Haeckel's famous expression "" ontogeny summarizes phylogeny "actually expresses precisely the fact that the higher species repeat, in the stages of embryonic development, the succession already found in the evolutionarily preceding species.
The early stages of the embryo tend to be similar in vertebrates, particularly up to the appearance of the gills.
In species that pass to air respiration, the gills are then reabsorbed and reused (for example for the formation of endocrine glands), but the genetic information relating to the formation of the gills is also preserved in humans. This is obviously an example of embryonic structural genes which are present in the genome of all vertebrates and must remain repressed after having functioned in their ontogenetic moment.

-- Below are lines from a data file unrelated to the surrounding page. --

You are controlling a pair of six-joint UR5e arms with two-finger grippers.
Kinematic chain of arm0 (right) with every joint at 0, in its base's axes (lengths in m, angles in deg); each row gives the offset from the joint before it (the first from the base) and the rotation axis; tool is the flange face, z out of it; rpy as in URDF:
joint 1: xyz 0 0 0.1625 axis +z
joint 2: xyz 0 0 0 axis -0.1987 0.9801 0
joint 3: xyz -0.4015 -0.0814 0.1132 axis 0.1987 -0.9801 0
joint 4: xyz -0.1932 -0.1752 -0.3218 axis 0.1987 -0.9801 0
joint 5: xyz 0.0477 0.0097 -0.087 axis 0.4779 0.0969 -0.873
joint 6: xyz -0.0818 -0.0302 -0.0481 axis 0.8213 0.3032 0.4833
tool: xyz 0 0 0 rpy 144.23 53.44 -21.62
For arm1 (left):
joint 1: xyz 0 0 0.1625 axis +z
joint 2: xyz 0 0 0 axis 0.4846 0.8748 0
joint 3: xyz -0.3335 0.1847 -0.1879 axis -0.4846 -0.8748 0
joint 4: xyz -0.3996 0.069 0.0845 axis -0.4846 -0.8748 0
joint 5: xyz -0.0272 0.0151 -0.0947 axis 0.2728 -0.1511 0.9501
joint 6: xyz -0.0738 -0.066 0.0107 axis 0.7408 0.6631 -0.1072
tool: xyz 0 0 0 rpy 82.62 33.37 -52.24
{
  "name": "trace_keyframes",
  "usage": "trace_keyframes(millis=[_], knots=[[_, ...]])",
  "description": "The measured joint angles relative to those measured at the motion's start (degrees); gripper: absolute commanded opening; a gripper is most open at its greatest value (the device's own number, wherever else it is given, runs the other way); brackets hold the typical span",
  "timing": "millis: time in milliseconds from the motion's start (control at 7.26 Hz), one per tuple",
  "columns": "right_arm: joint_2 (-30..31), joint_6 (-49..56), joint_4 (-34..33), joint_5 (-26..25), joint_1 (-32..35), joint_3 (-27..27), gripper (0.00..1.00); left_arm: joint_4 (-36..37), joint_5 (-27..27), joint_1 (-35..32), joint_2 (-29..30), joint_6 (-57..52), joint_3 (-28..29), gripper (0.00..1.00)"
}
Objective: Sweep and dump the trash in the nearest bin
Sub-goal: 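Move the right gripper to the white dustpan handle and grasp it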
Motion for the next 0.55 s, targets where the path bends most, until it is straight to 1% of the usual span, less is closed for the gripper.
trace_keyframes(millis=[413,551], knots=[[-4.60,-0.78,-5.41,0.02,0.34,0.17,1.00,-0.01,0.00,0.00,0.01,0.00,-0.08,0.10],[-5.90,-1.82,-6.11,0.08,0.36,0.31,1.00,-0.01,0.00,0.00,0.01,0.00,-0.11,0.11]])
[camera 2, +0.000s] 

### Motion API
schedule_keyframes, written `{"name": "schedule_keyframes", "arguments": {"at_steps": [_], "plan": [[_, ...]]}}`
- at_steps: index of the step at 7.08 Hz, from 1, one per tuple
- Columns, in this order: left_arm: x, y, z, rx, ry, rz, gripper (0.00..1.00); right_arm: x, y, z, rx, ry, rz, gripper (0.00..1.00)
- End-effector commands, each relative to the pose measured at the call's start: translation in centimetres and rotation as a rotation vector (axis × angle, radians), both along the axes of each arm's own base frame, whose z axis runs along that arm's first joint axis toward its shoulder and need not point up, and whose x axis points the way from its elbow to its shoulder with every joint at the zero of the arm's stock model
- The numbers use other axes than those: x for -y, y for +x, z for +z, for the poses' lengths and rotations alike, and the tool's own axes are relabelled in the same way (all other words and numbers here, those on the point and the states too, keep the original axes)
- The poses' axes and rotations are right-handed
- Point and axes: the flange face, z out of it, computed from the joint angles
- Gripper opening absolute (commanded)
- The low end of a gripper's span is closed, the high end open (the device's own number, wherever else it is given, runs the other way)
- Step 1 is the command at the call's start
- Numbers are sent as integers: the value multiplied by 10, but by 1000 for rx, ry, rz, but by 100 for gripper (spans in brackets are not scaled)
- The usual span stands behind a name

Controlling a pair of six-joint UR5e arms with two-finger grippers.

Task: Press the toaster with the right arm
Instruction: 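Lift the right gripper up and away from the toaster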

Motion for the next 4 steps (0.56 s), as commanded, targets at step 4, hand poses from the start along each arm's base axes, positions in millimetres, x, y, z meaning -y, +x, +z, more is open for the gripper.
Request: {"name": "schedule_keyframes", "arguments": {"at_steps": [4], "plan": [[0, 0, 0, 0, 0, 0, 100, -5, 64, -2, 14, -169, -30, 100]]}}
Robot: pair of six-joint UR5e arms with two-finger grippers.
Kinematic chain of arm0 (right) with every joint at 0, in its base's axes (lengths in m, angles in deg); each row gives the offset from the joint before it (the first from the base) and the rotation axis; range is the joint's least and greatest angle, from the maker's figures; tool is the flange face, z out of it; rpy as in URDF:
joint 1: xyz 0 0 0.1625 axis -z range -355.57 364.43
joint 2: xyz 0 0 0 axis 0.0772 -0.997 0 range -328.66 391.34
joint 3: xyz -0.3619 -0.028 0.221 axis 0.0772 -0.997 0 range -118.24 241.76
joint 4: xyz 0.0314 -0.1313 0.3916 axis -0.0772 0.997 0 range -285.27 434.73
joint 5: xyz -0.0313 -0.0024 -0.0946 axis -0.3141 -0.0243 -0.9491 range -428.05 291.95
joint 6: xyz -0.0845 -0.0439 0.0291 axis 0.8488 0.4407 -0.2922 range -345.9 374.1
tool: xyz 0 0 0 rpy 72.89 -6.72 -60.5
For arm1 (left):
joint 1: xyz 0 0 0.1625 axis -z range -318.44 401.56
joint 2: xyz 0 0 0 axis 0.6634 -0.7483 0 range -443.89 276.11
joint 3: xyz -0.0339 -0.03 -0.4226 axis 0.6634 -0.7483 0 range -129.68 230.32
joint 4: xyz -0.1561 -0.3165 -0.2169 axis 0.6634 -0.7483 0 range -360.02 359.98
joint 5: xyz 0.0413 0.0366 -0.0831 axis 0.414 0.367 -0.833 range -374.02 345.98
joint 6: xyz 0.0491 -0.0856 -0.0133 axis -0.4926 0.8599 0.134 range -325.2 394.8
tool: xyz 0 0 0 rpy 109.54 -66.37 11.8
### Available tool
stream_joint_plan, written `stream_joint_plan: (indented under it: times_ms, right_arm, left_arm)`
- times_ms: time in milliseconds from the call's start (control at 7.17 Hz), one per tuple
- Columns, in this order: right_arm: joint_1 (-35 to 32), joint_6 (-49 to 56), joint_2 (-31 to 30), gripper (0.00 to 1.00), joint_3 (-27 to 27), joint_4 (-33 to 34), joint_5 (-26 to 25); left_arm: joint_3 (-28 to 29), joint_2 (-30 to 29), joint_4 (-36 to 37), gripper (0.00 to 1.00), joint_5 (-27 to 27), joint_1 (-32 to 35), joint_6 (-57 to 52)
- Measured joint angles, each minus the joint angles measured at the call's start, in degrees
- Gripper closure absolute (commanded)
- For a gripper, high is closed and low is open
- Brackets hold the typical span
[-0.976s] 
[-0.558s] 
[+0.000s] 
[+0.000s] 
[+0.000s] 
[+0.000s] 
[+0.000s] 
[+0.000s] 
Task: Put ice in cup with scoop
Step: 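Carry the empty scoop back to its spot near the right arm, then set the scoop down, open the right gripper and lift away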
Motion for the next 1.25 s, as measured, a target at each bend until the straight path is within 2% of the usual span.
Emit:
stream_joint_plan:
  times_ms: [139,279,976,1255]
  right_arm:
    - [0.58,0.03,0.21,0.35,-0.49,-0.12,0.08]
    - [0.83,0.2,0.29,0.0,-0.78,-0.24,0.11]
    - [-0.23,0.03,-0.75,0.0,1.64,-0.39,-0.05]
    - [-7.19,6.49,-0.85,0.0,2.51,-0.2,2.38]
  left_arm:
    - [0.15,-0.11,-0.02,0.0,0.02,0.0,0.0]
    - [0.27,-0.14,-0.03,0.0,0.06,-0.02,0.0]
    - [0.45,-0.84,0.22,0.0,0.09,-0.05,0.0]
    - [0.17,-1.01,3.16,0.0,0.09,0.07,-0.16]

The interpretation of embryogenesis in the sense of regulation of gene action makes it possible to unify the complex traditional experiences of experimental embryology.
TWINS
The zygote and the first blastomeres, until protein synthesis begins, are totipotent, that is, capable of giving life to an entire organism. To this are connected the experiments of Spemann, who obtained two embryos from the strangulation of an amphibian zygote. A similar phenomenon appears at the basis of the phenomenon of identical twins in man, which precisely for this reason are called monozygotic (MZ). Spemann's experimental twins were half the size of normal, while in man they are perfectly normal. This is explained because in the amphibians the two embryos had to share the only yolk already received, while in the man the embryos can receive, through the placenta, all that is necessary for their development and growth.
It should be remembered that in "man two thirds of the cases of twins have" another origin: they derive from the occasional simultaneous maturation of two follicles, with the release of two ovules which, when fertilized, give two zygotes; in fact, in this case we speak of dizygotic twins (DZ).
Since the MZ twins, divided by mitosis from the single zygote, have the same genome, the differences between them must be of environmental origin. Instead the genome of two DZ twins is similar only as much as that of any two brothers. twin method, widely used in human genetics and also in the field of sport.
In the "man, in which certain ethical reasons would prohibit experimentation, it is possible to ascertain how much any character is regulated by hereditary factors: in fact, strictly inherited characteristics (such as blood groups) are always concordant only in MZ twins; that the concordance of a trait in MZ is close to that of DZ, it is deduced that environmental factors prevail over hereditary ones in determining that phenotypic trait.